You have told us this scenario has been proven to work. Well if the lack of detail, lack of explanation, lack of actual facts and lack of anything really, that you’ve been providing is anything to go by, then no wonder it works. The rules are simple: The Germans do everything right in every department, the Japanese and Italians work for the Germans (as does everyone that comes into contact with the Germans – especially the Spanish and Turks who love being invaded without warning) and the Allies are only allowed to make the same mistakes they made in WWII. Yes that is a war game even I could win as the Germans.


If I really know so little, you should have no trouble easily producing evidence to establish what you're saying. Yet all you seem to be able to do is declare yourself to be right and how dare I think otherwise.


A night invasion with no follow up reinforcements would be crushed. There would be few if any tanks and heavy weapons landed. The Royal Navy would come down and make lots of divots where the Germans where.

Adlertag was not the start of the Battle of Britain, it was just one day:

quote:

The losses of the spring campaign had weakened the Luftwaffe before the Battle of Britain. The service was forced to wait until it had reached acceptable levels before a main assault against the RAF could be made.[24] Therefore, the first phase of the German air offensive took place over the English Channel. It rarely involved attacks against RAF airfields inland, but encouraged RAF units to engage in battle by attacking British Channel convoys.

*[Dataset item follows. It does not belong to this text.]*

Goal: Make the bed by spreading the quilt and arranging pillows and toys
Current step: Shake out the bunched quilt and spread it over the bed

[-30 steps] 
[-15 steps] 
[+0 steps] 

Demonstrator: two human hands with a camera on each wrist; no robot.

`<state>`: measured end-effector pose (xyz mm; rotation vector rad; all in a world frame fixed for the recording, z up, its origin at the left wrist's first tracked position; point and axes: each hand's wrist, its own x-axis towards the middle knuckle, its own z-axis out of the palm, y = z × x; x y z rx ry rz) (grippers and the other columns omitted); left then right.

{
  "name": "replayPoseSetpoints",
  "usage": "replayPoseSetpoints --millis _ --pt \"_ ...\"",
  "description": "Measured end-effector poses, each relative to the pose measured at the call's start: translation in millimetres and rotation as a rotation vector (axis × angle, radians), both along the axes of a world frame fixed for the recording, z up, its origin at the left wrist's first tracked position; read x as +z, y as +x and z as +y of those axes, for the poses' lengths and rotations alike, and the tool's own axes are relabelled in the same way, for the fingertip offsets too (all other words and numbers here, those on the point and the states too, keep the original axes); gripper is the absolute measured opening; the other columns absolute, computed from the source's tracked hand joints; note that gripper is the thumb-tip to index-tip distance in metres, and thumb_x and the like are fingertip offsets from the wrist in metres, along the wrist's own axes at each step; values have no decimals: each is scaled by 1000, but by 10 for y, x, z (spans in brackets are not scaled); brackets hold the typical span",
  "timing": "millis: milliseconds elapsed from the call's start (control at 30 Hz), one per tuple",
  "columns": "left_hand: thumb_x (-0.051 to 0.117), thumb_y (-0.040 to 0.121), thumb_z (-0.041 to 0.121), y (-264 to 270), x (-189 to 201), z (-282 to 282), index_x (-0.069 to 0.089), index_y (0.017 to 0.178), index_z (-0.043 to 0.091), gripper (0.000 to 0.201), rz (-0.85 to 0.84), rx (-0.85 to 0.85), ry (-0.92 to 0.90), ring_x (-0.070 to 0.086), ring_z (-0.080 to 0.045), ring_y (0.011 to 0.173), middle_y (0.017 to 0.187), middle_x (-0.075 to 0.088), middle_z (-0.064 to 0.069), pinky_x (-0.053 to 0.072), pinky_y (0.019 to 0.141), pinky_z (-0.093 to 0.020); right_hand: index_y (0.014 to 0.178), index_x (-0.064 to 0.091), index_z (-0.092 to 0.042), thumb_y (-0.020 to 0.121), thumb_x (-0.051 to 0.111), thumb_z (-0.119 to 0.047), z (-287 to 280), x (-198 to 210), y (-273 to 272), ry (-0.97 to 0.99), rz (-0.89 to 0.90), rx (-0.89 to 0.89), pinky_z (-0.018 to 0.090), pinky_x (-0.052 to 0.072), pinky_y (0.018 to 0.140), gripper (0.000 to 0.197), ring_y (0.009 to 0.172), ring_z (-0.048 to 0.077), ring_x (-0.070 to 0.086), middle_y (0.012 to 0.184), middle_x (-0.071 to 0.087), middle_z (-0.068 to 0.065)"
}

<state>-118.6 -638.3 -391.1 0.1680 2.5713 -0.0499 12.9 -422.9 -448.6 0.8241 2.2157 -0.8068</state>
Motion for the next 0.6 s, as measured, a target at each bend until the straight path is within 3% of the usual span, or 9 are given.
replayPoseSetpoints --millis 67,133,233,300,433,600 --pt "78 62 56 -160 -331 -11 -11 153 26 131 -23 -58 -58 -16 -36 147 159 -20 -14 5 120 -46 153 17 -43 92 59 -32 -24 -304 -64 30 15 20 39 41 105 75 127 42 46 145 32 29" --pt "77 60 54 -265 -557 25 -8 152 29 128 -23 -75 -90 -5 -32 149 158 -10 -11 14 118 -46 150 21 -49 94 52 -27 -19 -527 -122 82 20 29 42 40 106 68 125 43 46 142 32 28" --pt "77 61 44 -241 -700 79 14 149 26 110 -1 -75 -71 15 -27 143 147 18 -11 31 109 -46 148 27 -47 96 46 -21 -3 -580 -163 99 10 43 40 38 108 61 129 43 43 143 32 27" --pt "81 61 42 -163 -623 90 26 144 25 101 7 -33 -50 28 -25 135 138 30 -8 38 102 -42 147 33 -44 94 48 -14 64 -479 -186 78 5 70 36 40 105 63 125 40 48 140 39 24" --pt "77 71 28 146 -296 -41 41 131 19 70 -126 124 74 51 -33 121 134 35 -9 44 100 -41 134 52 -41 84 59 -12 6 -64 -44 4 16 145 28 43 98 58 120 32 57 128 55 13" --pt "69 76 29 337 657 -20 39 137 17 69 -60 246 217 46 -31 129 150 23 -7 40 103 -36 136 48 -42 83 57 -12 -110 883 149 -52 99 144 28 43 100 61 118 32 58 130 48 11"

These operations would last from 10 July-8 August 1940.[25] The attacks against shipping were not successful; only 24,500 long tons (24,900 t) was sunk. Mine laying from aircraft had proved more profitable, sinking 38,000 long tons (39,000 t).[26] The impact on Fighter Command was minimal. It had lost 74 fighter pilots killed or missing and 48 wounded in July, and its strength rose to 1,429 by 3 August. By that date, it was only short of 124 pilots.[27]

In the second phase of attacks, shipping, coastal airfields, radar and stations south of London were attacked during 8–18 August. The Luftwaffe gradually increased the frequency of attacks. German bombers also raided targets as far north as Liverpool during night hours.[28] The first major raid inland and against RAF airfields came on 12 August. RAF Hawkinge, Lympne, Manston and radar stations at Pevensey, Rye and Dover were to be destroyed. Portsmouth docks were also targeted.[29] The results of the raids were mixed. The Radar station at Ventnor was badly damaged and others targeted were also damaged, but not destroyed. All were in working order by the following morning. The attacks against the harbour and RAF stations had failed to destroy them. All were not in fully working order by the end of the day, but were back in action the following morning. Unknown to German intelligence, Lympne itself was not even an operational station. This sort of intelligence blunder contributed to the failure of Adlertag.[30]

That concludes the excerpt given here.